In a first phase of this research, an existing double-skin green facade located near to Lleida (Spain), under Mediterranean continental climate was yearlong monitored (Fig. 2). The facade consists in a steel modular trellis support and Glycine climber plants (Wisteria sinensis). Understanding the light transmission factor of the double green facade as the ratio between the intermediate space illuminance and the exterior illuminance, this value ranged between 0.04 in July to 0.37 in April, during the season with the foliage fully developed. The exterior building wall surface temperature behind a covered area was 5.5 °C lower than in an exposed area. This difference was higher in August and September, reaching maximum values of 15.2 °C on the South-West facade in September [6].

In addition, the transmission capacity of four different plant species well adapted to this climate was determined by means of a simple experimentation [13]. The species chosen were Ivy (Hereda helix) and Honeysuckle (Lonicera japonica), as perennial plants, and Virginia creeper (Parthenocissus quinquefolia) and Clematis (Clematis sp.), as deciduous plants. The results of this experiment showed light transmission factor values of 0.15 for Virginia creeper, 0.18 for Honeysuckle, 0.14 for Clematis and 0.20 for Ivy plants. These values are comparable to the best values of the shadow factor that can be obtained by using artificial barriers for the South orientation (Fig. 3).

In order to measure the energy savings associated with this shadow effect, the green facade was moved to an experimental cubicle in which the big capacity of the green facade to intercept solar radiation was confirmed with reductions in outside wall surface temperature up to 14 °C in July in Mediterranean climate [22]. Despite this achieved surface temperature reduction, for an indoor set-point of 24 °C, the obtained daily energy consumption reduction in the cubicle was only 1%. This was because at the time of this experimentation the green facade only covered 50% of the South orientation (Fig. 4).

In Pérez [7] the importance of using deciduous species in the regulation of solar gains along the different seasons of the year was considered. The conclusions highlighted the importance of knowing the biological cycle of different species under different climates, because this influences the moment when leaves fall (or grow) and therefore what amount of solar gains could be considered for the thermal balance of the building. This is particularly important in the transition seasons, that are Spring (when the leaves grow) and Autumn (when the leaves fall).

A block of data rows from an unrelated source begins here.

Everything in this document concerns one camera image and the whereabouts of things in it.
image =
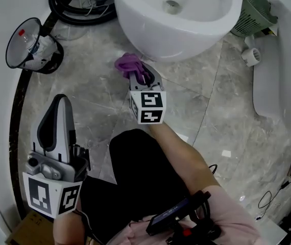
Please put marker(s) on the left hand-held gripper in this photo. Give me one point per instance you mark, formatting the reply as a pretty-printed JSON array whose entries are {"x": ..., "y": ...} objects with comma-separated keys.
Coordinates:
[{"x": 51, "y": 187}]

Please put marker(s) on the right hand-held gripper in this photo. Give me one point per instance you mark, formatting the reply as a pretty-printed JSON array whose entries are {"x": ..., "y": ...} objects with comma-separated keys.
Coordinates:
[{"x": 150, "y": 108}]

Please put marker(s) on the purple cloth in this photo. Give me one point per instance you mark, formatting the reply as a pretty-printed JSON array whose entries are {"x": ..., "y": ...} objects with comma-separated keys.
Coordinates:
[{"x": 127, "y": 64}]

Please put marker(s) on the white round-bowl toilet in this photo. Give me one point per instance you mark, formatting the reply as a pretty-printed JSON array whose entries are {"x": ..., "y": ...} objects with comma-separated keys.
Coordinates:
[{"x": 176, "y": 34}]

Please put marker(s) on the person's right forearm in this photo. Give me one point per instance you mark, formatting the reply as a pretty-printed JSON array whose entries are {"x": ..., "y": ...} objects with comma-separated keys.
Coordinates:
[{"x": 183, "y": 157}]

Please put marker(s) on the person's left forearm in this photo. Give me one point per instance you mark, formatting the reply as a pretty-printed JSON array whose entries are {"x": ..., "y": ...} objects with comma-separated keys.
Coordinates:
[{"x": 66, "y": 228}]

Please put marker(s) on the white labelled toilet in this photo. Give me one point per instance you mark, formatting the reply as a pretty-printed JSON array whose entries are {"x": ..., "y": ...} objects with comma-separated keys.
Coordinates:
[{"x": 270, "y": 85}]

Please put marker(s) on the white paper scrap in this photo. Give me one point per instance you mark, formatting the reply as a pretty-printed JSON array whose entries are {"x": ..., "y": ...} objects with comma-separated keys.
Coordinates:
[
  {"x": 226, "y": 153},
  {"x": 183, "y": 138}
]

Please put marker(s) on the black mesh wastebasket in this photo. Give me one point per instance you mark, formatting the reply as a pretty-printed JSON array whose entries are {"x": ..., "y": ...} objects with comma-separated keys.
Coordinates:
[{"x": 51, "y": 60}]

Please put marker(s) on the person's black trousers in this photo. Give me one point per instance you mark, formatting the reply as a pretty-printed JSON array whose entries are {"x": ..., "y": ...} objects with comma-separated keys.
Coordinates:
[{"x": 135, "y": 175}]

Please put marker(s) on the crumpled white paper trash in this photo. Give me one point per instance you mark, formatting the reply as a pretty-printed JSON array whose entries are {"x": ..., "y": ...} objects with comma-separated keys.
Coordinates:
[{"x": 46, "y": 45}]

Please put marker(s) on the brown cardboard box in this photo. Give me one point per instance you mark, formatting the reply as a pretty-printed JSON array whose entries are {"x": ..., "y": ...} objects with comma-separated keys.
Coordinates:
[{"x": 30, "y": 228}]

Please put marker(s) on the clear bottle with red cap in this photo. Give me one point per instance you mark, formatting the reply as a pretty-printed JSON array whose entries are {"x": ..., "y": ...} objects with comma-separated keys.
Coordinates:
[{"x": 25, "y": 41}]

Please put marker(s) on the white round drain fitting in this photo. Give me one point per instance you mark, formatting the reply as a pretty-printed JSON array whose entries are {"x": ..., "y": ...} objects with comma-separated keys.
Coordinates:
[{"x": 251, "y": 57}]

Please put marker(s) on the green slotted plastic basket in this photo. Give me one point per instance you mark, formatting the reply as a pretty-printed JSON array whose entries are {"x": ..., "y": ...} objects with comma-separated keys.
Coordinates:
[{"x": 252, "y": 11}]

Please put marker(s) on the black chest-mounted device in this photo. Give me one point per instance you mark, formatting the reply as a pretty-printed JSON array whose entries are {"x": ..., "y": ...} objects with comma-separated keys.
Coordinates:
[{"x": 166, "y": 217}]

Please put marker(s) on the person's pink shirt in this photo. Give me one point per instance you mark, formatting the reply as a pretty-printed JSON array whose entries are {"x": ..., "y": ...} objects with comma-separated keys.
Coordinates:
[{"x": 237, "y": 213}]

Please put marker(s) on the white flat board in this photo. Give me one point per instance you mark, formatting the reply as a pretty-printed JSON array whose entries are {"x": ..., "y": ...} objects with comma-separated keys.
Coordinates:
[{"x": 273, "y": 232}]

After these positive previous experiences and in view of the potential of the double-skin facade to provide shadow to the building, a new double-skin green facade covering the east, south and west orientations of the experimental cubicle, was built in 2012.

This paper summarizes the main results of the different experiments carried out in this new double-skin green facade addressed to measure the leaf area index (LAI) and to relate it to the shadow effect as well as to the energy savings provided. In addition, the paper attempts to establish a simple and generalizable working methodology for this purpose, so that it can be applied in further research and architectural projects. Finally, it also is an objective the study of how the green facade works depending on the orientation (East, South and West), with the aim to improve the design of these systems in the future.